Methionine is the start codon, there is only one codon for it: AUG
Stop: UAA, UAG UGA

36
Q

What is the point of the codon bias?

A

Different amounts of the same codon in different species means if one species was to affect the other, there would be insufficient tRNA’s produced so is a protective mechanism.

37
Q

PROKARYOTIC TRANSLATION INITIATION: What do the different initiation factors do?

A

IF3: Binds to small subunit and large subunit and stops them from binding
IF1: Binds and blocks A site on ribosomal subunit
IF2: binds initiator (1st) tRNA to the P site, requires GTP hydrolysis.

38
Q

How does PROKARYOTIC TRANSLATION ELONGATION work?

A
  1. EF-TU (Elongation factor thermal unstable) which delivers 2nd aminoacyl tRNA to A site.
  2. Peptidyl transferase catalyses the formation of new peptide bond between incoming amino acid and adjacent one at p site.
  3. tRNA deacylase releases growing polypeptide from tRNA at p site.
    4.Peptidyl tRNA moves the tRNA to P site from A site, promoted by EF-TU.
  4. Spent tRNA released from E site.
39
Q

How does prokaryotic termination work?

A
  1. Release factors RF1 and RF2 resemble tRNA’s that are complimentary to the stop codons because there are no complimentary tRNAs for the stop codons.
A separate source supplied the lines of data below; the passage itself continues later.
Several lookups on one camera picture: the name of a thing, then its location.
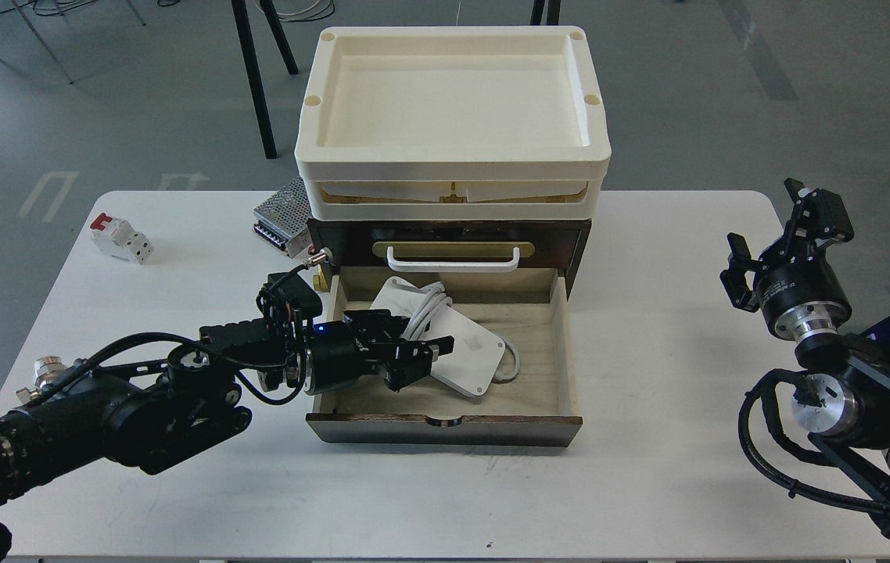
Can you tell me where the white drawer handle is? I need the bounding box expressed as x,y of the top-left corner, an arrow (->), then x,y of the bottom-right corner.
386,246 -> 521,274

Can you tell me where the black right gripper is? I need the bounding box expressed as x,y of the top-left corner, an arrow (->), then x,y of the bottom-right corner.
720,178 -> 855,341

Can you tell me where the black stand leg right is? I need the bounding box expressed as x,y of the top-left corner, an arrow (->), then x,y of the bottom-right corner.
529,0 -> 561,26

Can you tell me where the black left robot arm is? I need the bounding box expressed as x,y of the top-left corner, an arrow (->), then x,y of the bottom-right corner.
0,267 -> 454,562

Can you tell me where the open wooden drawer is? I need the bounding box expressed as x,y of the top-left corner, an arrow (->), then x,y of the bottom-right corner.
306,267 -> 583,446

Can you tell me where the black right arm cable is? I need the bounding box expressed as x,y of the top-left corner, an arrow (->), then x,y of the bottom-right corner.
739,368 -> 890,523

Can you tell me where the metal mesh power supply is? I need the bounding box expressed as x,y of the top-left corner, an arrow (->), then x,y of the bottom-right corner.
253,176 -> 312,259

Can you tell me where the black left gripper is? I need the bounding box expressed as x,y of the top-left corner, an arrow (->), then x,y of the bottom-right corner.
306,309 -> 455,396

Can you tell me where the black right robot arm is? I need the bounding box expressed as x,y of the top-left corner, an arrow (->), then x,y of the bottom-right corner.
720,178 -> 890,540

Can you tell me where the cream plastic stacked tray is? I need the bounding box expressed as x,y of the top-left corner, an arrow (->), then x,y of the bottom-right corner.
295,26 -> 611,221

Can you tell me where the brass fitting beside cabinet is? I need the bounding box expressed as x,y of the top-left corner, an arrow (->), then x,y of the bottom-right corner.
312,271 -> 333,293

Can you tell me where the white charger with cable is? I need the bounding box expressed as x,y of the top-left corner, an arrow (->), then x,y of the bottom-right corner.
370,277 -> 522,398

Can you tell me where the white red circuit breaker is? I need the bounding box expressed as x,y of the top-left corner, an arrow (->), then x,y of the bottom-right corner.
90,213 -> 154,264

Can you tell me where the black table leg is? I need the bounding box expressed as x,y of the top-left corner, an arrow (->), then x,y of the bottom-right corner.
230,1 -> 300,160

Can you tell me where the metal valve white cap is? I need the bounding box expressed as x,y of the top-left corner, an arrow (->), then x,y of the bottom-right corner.
16,356 -> 67,405
RF1= UAA, UAG
    RF2=UAA, UGA
  2. tRNA leaves via E site.
  3. peptidyl transferase cleaves polypeptide chain from tRNA in p site.
  4. RF3 makes RF1 and RF2 depart A site (GTP hydrolysis)
  5. Ribosome recycling factor RRF uses GTP to break the 2 subunits.
40
Q

What is a free floating ribosome

A

prokaryotes: ribosomes arent on ER because there is no ER. They are on the RNA, transcription and translation ahppens at the same time.
eukaryotes: detached when they translate mRNAs, attached when on ER.

41
Q

What is gene cloning in molecular biology?

A

Producing clones of a specific gene, not organism.

42
Q

What is classed as a suitable vector?

A
  1. Independent from host chromosome
  2. copied by host cell
  3. maintained through population of cells
  4. allow for selection of those cells that contain vector
43
Q

What enzyme is used to cut the DNA

A

restriction endonuclease.

44
Q

What is the difference between sticky ends and blunt ends?

A

Sticky: bases overhang.
Blunt: Straight cut, no overhangs.

45
Q

What is a multiple cloning site?

A

It is where the unique restriction sites are clustered.

46
Q

Is heat shock inefficient?

A

Yes.

47
Q

In secondary selection which colour proves what in?

A

Blue-white screening:
1. Blue= self-ligated plasmid
2. white= Inserted foreign DNA

48
Q

What does the lac Z gene code for?

A

Beta- galactosidase

49
Q

In trp operon, when is the operon on and off?

A

Trp operon is on when there is no trp (tryptophan)
Trp operon is off when there is trp.

50
Q

What do lac Z,Y,A code for?

A

Lac Z= b galactosidase
Y= permease
A=tranacetylase

51
Q

How does lac operon turn on and off?

A

Off: when there is no lactose, its not required so the lac repressor protein binds to the operator region.
On: when lactose is present, allolactose binds to repressor and the repressor changes shape to get off the operator region.

52
Q

What is the way the lac operon transcription starts?

A

cAMP binds to CRP, this allows for RNA pol to bind and transcribe.